Ein Geldbetrag, der nachträglich bezahlt werden muss, weil die bisherigen Zahlungen (z.B. für Miete, Strom, Steuern) zu niedrig waren.
beispiel
Nach der Nebenkostenabrechnung für das letzte Jahr müssen wir eine Nachzahlung von 200 Euro leisten.
Tipps
Wortaufbau
Das Wort setzt sich aus der Vorsilbe „nach-“ und dem Nomen „die Zahlung“ zusammen. „Nach-“ bedeutet hier „nachträglich“ oder „später“. Eine Nachzahlung ist also eine Zahlung, die man später leisten muss.
BEISPIEL
Die Frist für die Nachzahlung ist Ende des Monats.
Typische Verbindungen
Eine „Nachzahlung“ wird oft im Zusammenhang mit der Jahresabrechnung für „Strom“, „Heizkosten“ oder „Nebenkosten“ gefordert. Auch bei der „Steuererklärung“ kann es zu einer Nachzahlung kommen.
BEISPIEL
Wir haben eine hohe Nachzahlung für den Stromverbrauch des letzten Jahres erhalten.
Typische Verben
Die Person, die zahlen muss, muss eine „Nachzahlung leisten“. Die Person oder Firma, die das Geld fordert, kann eine „Nachzahlung verlangen“ oder „fordern“.
BEISPIEL
Der Vermieter hat eine Nachzahlung von 300 Euro gefordert.
Vergleichen mit
antonym · confusable
Nachzahlung vs Rückerstattung
„Rückerstattung“ und „Nachzahlung“ stehen beim Geld in entgegengesetzte Richtungen.
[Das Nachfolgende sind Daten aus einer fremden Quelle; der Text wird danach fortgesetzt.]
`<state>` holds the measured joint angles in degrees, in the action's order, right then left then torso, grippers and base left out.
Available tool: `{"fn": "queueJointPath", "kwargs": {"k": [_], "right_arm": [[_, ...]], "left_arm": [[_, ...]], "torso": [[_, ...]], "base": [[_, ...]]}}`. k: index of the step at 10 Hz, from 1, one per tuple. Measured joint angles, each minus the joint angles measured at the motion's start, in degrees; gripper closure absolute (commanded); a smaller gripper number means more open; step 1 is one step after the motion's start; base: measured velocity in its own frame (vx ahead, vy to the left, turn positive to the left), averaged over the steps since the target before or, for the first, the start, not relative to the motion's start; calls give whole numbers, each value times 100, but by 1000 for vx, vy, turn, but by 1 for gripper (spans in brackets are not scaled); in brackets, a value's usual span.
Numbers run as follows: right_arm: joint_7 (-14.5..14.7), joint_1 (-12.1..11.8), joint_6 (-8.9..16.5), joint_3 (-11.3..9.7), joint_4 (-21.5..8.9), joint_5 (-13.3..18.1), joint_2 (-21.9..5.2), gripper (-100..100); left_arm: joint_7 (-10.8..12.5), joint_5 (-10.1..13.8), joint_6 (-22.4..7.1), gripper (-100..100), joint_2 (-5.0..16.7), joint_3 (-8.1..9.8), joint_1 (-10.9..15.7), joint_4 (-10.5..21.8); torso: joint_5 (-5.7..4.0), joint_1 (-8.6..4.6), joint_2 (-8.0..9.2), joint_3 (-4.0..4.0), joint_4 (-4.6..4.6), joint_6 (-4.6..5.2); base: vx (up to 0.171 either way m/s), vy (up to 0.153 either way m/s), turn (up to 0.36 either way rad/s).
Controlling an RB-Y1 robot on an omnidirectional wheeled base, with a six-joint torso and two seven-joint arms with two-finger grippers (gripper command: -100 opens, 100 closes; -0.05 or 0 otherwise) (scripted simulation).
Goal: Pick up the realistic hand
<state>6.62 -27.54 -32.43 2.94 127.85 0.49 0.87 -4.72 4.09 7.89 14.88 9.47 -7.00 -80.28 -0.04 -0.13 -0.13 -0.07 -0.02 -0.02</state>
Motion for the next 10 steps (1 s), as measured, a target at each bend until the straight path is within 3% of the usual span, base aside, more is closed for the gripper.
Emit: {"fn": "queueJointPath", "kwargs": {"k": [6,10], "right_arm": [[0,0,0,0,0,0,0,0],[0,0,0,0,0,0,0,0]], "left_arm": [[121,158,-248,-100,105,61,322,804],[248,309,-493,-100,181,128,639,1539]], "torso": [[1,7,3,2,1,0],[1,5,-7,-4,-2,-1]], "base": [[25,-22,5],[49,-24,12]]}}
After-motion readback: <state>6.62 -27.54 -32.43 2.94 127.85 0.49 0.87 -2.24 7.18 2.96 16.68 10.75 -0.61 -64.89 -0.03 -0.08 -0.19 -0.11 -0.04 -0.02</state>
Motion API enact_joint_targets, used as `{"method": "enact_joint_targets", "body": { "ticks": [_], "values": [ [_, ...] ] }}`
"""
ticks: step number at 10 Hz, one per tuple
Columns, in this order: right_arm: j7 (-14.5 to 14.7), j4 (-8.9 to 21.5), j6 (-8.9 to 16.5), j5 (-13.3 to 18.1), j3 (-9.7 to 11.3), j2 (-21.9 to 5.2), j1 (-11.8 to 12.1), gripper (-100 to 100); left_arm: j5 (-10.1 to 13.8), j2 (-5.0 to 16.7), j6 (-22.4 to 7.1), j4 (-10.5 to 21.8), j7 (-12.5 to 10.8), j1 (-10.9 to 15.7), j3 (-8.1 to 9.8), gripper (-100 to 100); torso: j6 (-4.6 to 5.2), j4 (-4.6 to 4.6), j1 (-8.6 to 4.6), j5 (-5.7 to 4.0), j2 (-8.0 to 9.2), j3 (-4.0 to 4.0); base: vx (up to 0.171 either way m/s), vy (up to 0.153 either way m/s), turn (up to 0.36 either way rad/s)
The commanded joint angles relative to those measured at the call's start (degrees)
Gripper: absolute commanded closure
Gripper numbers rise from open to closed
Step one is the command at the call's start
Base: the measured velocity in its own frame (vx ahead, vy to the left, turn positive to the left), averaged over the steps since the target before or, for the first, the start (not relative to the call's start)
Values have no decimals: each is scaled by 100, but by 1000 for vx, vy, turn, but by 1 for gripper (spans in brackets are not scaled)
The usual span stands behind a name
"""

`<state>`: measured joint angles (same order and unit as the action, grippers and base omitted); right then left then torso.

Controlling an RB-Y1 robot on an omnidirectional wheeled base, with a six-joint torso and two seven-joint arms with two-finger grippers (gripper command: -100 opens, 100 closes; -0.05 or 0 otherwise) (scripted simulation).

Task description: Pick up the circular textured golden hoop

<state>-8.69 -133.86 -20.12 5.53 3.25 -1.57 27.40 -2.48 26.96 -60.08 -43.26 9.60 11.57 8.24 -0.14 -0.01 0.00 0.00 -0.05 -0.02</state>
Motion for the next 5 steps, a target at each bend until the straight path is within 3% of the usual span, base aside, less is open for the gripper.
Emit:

Bei einer „Rückerstattung“ bekommt man Geld zurück, weil man vorher zu viel oder für etwas Nichtgenutztes bezahlt hat. Bei einer „Nachzahlung“ muss man später noch Geld bezahlen, weil die bisherigen Zahlungen zu niedrig waren. Verwechseln kann man die Wörter, weil beide oft in Rechnungen, Verträgen oder Briefen vorkommen. Achte auf die Richtung des Geldes: Kommt Geld zu dir zurück, ist es eine „Rückerstattung“. Musst du noch Geld geben, ist es eine „Nachzahlung“.
Nachzahlung
Wegen des hohen Stromverbrauchs muss die Familie eine Nachzahlung leisten.
Rückerstattung
In der E-Mail steht, dass die Rückerstattung innerhalb von fünf Tagen kommt.